## Assignment
The data below holds a line containing "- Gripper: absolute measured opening" and a line containing "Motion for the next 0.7"; please quote exactly those two lines and every line between them, and nothing else.

## Data extract
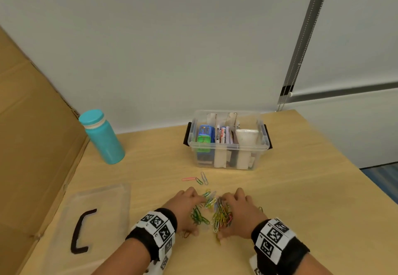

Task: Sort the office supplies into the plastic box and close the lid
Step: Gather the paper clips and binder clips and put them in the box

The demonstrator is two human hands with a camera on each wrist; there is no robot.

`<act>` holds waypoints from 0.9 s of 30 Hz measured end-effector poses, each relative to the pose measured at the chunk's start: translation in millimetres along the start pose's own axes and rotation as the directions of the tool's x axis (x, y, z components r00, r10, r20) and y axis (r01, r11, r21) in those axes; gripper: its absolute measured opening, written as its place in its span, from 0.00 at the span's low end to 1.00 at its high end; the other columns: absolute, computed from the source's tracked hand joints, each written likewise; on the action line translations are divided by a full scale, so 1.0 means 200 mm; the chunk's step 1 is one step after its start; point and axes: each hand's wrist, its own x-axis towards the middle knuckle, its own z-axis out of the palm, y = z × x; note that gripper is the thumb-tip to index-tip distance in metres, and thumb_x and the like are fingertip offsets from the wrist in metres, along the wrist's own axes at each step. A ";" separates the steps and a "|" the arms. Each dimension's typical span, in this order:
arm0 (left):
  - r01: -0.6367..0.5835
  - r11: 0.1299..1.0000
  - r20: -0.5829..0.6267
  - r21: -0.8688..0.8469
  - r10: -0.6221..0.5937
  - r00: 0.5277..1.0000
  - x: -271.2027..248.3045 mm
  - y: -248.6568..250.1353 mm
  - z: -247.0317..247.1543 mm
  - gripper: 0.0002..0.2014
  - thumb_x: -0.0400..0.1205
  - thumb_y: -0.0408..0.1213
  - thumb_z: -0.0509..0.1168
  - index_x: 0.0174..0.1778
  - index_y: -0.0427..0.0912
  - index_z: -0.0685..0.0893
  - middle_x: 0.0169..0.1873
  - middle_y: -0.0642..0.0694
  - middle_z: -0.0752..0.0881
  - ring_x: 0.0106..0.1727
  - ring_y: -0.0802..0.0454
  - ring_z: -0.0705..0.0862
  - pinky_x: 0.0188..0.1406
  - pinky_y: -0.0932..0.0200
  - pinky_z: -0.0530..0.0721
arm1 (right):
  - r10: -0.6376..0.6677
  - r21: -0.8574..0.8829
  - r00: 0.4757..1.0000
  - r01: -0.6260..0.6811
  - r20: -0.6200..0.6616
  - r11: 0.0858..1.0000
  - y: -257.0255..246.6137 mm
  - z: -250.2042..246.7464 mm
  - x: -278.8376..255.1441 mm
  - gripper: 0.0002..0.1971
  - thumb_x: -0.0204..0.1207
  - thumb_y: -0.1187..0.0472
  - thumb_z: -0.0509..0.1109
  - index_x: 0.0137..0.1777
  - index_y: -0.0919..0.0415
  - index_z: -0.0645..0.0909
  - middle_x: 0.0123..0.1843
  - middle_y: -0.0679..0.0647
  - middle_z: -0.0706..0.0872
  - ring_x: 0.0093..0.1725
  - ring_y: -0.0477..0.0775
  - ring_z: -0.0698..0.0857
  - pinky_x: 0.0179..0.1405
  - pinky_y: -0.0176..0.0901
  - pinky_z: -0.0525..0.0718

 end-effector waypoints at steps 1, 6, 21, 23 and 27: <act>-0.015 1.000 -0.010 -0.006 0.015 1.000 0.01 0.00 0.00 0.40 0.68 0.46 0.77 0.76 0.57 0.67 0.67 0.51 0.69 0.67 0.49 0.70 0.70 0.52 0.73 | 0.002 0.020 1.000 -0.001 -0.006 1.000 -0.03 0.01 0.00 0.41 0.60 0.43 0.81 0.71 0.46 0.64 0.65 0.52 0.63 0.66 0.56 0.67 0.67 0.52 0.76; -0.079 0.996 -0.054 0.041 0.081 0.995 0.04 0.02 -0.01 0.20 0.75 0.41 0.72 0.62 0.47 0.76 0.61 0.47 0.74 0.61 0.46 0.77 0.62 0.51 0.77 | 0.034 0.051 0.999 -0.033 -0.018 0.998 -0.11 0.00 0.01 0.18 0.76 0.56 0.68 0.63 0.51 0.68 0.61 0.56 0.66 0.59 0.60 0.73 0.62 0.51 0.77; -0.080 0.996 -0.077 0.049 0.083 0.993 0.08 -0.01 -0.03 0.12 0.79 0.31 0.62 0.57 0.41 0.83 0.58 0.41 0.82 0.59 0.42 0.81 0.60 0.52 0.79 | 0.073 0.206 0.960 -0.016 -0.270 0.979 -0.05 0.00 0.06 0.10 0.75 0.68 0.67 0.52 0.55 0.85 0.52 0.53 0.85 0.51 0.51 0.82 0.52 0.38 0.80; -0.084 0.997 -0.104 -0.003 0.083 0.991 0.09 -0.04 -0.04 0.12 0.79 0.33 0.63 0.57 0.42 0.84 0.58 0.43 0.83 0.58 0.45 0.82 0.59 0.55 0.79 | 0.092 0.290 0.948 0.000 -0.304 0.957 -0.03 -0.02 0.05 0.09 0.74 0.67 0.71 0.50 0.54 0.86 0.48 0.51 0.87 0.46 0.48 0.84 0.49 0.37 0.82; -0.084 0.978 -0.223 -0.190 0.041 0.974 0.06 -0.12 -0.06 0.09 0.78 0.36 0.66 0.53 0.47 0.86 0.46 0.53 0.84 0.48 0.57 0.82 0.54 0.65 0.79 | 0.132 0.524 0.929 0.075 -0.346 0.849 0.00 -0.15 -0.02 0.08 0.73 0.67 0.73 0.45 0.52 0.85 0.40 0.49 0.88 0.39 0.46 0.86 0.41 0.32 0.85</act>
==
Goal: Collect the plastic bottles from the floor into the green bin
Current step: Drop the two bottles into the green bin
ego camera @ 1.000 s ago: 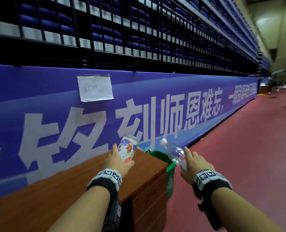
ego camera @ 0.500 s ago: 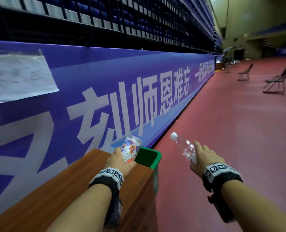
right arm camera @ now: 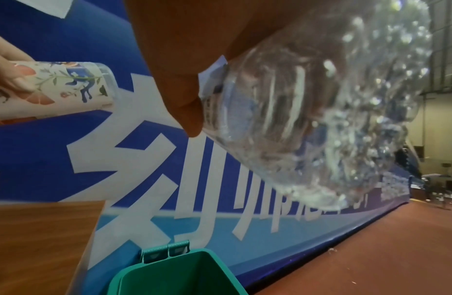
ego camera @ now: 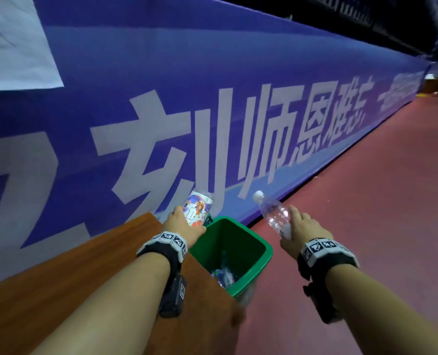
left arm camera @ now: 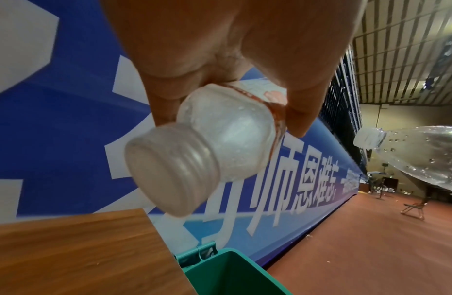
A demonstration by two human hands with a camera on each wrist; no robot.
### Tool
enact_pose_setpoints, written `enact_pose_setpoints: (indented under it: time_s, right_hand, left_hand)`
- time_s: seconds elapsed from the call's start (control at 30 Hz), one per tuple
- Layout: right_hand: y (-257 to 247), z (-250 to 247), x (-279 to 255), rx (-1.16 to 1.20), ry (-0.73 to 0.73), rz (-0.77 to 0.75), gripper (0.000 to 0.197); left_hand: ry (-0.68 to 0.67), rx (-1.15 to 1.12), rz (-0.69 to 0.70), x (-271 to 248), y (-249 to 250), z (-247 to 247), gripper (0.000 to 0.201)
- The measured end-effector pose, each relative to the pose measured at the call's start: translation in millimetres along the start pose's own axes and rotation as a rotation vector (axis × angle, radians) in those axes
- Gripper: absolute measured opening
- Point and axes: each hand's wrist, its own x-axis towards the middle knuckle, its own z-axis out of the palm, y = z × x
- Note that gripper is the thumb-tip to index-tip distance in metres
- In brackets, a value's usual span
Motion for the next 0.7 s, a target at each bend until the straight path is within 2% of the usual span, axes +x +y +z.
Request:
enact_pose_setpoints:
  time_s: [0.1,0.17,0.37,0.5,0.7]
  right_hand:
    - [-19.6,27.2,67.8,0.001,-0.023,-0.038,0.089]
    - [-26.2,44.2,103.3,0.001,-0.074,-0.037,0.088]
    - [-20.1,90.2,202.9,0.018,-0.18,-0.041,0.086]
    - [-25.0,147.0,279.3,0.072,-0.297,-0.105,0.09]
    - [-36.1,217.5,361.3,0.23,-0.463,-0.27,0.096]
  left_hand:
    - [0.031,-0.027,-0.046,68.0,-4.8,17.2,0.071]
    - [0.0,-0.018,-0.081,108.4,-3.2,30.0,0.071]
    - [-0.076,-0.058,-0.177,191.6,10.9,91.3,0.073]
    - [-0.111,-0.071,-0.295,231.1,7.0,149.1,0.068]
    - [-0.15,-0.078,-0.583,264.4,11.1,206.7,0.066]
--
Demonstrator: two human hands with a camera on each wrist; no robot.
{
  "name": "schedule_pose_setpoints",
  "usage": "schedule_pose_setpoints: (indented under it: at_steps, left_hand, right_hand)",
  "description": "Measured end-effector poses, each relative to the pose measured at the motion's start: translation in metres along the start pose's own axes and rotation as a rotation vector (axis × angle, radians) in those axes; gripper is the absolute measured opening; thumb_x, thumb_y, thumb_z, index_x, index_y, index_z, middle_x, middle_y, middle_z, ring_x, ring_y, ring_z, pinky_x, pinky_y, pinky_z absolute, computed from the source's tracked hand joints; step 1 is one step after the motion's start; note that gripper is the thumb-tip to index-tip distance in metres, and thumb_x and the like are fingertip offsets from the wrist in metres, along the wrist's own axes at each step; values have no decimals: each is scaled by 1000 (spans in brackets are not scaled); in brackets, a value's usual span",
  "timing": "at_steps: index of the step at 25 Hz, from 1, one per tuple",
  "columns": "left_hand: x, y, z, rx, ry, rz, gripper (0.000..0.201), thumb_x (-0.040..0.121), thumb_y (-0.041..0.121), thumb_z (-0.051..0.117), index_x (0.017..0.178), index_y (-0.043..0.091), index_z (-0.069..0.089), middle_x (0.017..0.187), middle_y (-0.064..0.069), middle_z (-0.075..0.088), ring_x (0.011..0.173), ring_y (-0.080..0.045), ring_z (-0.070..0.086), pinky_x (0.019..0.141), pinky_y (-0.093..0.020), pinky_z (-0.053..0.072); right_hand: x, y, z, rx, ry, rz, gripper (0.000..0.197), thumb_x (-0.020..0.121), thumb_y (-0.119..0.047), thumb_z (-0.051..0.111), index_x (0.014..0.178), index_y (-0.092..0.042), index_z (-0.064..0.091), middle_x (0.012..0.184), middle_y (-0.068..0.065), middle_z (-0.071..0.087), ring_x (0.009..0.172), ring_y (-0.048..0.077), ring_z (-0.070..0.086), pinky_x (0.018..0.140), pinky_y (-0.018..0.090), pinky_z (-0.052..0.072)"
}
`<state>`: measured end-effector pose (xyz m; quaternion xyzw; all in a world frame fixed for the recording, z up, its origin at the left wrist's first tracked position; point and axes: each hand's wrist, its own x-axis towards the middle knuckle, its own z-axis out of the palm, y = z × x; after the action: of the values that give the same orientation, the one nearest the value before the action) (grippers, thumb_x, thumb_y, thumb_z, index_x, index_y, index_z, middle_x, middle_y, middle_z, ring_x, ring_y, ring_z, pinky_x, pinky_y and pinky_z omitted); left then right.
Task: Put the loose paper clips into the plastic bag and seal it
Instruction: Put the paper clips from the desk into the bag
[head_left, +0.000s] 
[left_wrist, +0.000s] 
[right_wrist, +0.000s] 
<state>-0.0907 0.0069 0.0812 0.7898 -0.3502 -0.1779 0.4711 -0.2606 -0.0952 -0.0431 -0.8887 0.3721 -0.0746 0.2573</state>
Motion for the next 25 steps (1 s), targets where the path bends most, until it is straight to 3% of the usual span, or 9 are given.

## Completed exercise
- Gripper: absolute measured opening
- Point and axes: each hand's wrist, its own x-axis towards the middle knuckle, its own z-axis out of the palm, y = z × x
- Note that gripper is the thumb-tip to index-tip distance in metres
- In brackets, a value's usual span
Motion for the next 0.7 s, a target at each bend until the straight path is within 2% of the usual span, axes +x +y +z.

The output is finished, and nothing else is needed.